• **Assignment**:
Write out, exactly and only, the lines that run from the top of the records to the line with "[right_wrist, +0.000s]". Include both ends; exclude pictures.

Dataset items
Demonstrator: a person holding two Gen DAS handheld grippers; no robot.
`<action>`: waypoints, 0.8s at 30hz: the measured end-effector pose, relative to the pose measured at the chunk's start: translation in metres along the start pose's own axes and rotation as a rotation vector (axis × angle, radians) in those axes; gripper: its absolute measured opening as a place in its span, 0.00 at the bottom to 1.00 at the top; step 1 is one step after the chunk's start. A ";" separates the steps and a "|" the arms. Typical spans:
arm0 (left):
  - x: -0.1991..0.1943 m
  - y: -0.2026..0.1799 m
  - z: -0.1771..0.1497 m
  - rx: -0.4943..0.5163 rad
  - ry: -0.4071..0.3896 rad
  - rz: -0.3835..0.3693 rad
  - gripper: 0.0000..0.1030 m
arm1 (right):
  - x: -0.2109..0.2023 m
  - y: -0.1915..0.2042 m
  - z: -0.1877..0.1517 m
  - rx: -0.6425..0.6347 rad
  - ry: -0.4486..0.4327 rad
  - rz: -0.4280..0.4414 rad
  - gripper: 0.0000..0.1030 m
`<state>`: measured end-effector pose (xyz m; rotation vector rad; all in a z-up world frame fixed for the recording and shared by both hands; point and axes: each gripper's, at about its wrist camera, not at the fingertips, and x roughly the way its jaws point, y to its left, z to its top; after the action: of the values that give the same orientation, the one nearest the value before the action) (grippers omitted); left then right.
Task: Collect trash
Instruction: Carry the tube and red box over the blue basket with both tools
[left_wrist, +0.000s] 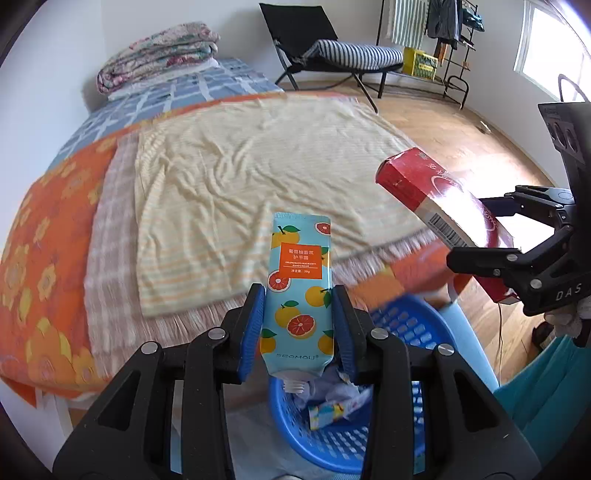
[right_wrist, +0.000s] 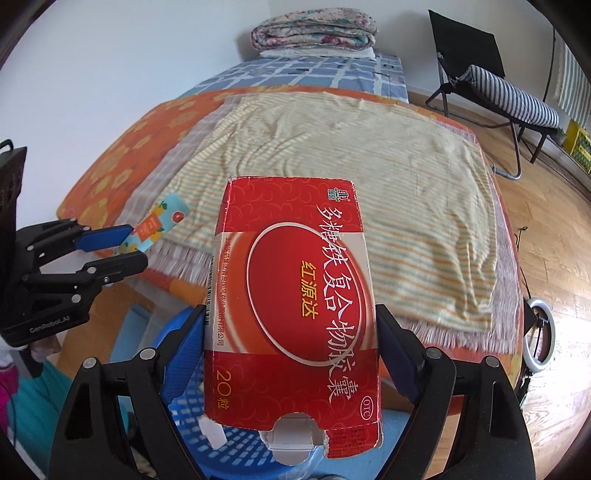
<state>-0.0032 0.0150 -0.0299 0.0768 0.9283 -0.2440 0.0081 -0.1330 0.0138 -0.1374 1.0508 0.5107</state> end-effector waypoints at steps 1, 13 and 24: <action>0.001 -0.002 -0.005 0.001 0.008 -0.002 0.36 | 0.001 0.001 -0.004 0.001 0.006 0.003 0.83; 0.010 -0.023 -0.049 0.015 0.075 -0.029 0.36 | 0.009 0.011 -0.058 -0.022 0.085 0.012 0.83; 0.022 -0.035 -0.073 0.024 0.130 -0.046 0.36 | 0.021 0.023 -0.083 -0.051 0.146 0.026 0.83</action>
<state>-0.0559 -0.0100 -0.0893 0.0942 1.0572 -0.2958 -0.0603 -0.1347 -0.0429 -0.2085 1.1835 0.5578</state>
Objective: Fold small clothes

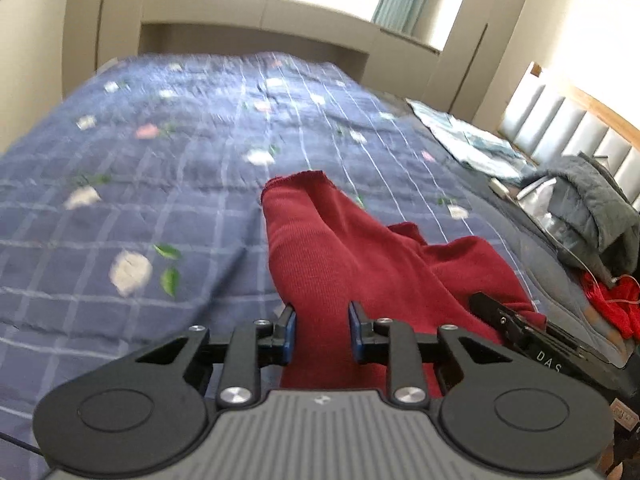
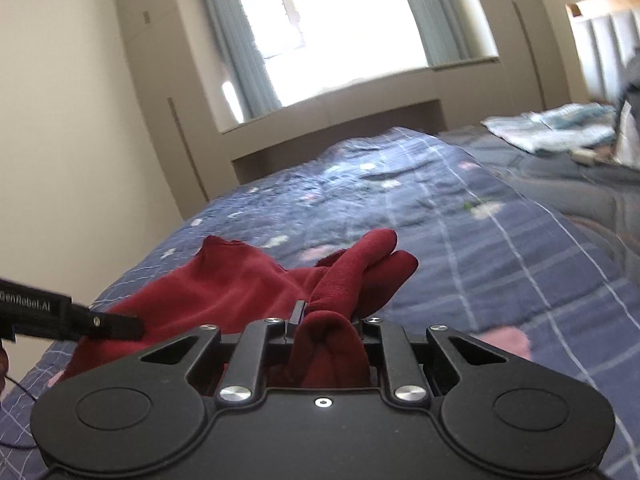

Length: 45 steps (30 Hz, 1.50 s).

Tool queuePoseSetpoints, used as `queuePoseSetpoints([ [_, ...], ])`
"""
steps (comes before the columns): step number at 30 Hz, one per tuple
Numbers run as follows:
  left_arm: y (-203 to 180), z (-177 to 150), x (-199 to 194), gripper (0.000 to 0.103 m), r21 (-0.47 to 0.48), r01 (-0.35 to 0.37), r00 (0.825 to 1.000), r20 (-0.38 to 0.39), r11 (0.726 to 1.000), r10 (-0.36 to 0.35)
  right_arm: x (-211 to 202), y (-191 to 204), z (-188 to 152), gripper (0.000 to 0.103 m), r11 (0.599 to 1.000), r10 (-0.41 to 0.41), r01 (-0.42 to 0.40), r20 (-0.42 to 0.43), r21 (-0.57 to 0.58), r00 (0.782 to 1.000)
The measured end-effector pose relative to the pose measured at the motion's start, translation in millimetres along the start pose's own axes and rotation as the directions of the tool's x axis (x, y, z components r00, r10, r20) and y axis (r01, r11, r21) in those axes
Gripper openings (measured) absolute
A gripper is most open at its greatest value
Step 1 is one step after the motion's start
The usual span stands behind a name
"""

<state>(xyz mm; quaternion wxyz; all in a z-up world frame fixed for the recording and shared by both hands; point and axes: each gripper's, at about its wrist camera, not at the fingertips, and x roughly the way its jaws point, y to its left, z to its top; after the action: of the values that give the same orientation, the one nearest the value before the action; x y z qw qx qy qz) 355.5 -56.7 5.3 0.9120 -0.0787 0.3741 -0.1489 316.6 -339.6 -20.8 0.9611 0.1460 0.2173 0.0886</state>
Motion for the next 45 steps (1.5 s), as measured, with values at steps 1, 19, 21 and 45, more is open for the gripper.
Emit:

• **Output for this exercise**:
Demonstrator: a person holding two Gen DAS handheld grippers; no robot.
`<action>`: waypoints, 0.8s at 30hz: the measured end-effector pose, relative to the pose measured at the chunk's start: translation in metres along the start pose's own axes and rotation as a rotation vector (axis × angle, radians) in those axes; gripper: its absolute measured opening as a place in its span, 0.00 at the bottom to 1.00 at the top; step 1 is one step after the chunk's start. A ";" separates the steps and a "|" the arms. Typical spans:
arm0 (left):
  - x: -0.1991..0.1943 m
  - y: -0.2026..0.1799 m
  - z: -0.1771..0.1497 m
  - rx: -0.4943..0.5163 rad
  - ry: -0.4071..0.3896 rad
  - rz: -0.3835..0.3693 rad
  - gripper: 0.0000..0.1030 m
arm1 (right):
  - x: -0.2109..0.2023 m
  - y: -0.1915..0.2042 m
  - z: -0.1877..0.1517 m
  - rx: -0.6425..0.6347 rad
  - ry: -0.4486..0.4327 rad
  - rz: -0.4280..0.4414 rad
  - gripper: 0.0000..0.1030 m
`<state>`: measured end-effector pose (xyz m; rotation vector rad; all in a z-up world frame fixed for the recording and shared by both hands; point and axes: each gripper's, at about its wrist camera, not at the fingertips, and x roughly the way its jaws point, y to its left, z to its top; after the action: of the values that give the same orientation, the one nearest the value before the action) (grippers omitted); left then right.
Task: Collect trash
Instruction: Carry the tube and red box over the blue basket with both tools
[left_wrist, +0.000s] 
[right_wrist, +0.000s] 

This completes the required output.